• [What you should do]: Within the data that follows, set down exactly the lines from the one containing "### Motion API" through the one containing "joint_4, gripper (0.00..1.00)", both ends included.

[[ Data, beginning ]]

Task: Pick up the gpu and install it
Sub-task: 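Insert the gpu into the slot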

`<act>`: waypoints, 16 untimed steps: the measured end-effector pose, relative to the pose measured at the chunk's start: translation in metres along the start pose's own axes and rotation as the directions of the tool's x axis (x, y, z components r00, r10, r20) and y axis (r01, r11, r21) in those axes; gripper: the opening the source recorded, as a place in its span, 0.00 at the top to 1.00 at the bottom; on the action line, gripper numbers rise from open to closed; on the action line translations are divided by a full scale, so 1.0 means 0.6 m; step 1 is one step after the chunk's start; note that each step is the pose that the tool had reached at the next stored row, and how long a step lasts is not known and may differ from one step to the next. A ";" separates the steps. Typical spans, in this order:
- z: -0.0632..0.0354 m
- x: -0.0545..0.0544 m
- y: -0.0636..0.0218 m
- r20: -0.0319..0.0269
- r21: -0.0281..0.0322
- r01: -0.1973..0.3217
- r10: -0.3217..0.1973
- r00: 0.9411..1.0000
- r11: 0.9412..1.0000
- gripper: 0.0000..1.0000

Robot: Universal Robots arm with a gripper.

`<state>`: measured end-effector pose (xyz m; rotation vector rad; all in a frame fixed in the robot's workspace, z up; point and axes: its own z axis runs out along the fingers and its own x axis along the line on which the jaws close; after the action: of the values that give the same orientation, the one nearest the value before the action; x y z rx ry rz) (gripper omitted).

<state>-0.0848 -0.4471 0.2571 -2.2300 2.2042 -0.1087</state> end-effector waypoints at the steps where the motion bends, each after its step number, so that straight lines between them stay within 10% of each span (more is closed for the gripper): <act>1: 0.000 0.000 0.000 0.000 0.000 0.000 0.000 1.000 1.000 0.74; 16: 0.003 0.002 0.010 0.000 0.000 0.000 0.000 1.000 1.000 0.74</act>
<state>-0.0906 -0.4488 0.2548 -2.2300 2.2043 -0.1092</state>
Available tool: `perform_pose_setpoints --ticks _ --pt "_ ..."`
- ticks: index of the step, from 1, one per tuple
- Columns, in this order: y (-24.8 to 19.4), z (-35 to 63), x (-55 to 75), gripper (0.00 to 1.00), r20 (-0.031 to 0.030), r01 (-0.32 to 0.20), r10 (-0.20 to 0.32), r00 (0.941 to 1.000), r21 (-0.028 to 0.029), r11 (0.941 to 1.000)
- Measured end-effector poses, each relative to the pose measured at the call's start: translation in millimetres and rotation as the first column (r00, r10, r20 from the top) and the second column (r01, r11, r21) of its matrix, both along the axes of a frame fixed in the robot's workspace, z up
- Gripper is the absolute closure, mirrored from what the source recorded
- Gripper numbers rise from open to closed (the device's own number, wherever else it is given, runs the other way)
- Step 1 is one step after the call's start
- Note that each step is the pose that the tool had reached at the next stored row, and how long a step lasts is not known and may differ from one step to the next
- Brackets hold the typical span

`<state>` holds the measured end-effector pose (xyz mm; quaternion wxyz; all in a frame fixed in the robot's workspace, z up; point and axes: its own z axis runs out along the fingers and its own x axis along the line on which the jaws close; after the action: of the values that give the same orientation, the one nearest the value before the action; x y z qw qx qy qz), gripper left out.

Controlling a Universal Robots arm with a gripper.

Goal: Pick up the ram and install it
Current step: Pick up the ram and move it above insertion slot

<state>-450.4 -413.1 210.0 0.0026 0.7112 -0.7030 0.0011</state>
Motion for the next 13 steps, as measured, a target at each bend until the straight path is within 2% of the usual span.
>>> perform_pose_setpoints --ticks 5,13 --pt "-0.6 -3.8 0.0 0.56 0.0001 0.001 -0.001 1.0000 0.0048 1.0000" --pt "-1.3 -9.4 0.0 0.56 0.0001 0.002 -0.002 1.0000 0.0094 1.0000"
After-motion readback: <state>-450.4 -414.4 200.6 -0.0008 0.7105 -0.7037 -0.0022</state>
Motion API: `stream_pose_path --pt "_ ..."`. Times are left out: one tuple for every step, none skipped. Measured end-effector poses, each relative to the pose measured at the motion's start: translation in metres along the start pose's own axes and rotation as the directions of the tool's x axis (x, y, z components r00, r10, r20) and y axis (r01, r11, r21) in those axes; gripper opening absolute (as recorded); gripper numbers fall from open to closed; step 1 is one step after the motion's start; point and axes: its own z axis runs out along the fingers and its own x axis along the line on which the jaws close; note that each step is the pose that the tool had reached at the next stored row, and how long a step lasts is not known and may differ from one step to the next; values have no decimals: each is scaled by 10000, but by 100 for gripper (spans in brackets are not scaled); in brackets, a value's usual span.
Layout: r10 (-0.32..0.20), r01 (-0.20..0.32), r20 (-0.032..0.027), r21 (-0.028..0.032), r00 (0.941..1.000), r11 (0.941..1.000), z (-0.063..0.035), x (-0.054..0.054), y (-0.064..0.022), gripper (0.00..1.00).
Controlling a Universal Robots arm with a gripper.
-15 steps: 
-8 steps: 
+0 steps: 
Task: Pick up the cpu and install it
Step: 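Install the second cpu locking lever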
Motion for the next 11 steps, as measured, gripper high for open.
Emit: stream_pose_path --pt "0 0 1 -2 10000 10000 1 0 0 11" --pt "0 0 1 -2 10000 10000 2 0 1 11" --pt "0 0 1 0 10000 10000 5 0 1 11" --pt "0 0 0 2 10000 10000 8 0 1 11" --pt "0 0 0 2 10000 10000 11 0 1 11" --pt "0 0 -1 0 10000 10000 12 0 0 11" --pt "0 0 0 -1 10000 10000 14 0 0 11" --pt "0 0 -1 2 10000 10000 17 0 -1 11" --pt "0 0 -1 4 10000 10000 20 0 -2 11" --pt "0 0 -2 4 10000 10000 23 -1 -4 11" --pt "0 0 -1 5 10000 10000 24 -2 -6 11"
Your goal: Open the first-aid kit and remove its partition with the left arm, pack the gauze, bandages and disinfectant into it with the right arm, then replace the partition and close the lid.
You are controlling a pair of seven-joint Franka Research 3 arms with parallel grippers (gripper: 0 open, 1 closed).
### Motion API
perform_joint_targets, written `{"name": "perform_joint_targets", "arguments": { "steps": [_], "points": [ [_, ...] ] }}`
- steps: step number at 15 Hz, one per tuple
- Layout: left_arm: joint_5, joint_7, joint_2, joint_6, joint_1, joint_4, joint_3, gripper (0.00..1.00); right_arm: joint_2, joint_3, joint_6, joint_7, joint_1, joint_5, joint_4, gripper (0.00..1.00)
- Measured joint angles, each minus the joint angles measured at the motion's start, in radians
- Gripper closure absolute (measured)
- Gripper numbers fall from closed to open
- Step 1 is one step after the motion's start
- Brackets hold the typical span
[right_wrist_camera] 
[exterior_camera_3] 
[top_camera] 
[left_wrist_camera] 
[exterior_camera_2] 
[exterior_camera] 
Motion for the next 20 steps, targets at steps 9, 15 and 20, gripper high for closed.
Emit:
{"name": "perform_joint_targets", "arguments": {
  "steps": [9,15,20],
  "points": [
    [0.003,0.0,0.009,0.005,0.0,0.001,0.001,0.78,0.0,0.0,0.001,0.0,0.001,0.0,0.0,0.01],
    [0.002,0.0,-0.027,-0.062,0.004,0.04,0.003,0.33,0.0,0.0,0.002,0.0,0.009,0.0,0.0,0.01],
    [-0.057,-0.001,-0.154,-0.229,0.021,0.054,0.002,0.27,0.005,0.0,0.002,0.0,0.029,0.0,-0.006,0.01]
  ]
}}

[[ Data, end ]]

• [Your response]:
### Motion API
perform_joint_targets, written `{"name": "perform_joint_targets", "arguments": { "steps": [_], "points": [ [_, ...] ] }}`
- steps: step number at 15 Hz, one per tuple
- Layout: left_arm: joint_5, joint_7, joint_2, joint_6, joint_1, joint_4, joint_3, gripper (0.00..1.00); right_arm: joint_2, joint_3, joint_6, joint_7, joint_1, joint_5, joint_4, gripper (0.00..1.00)

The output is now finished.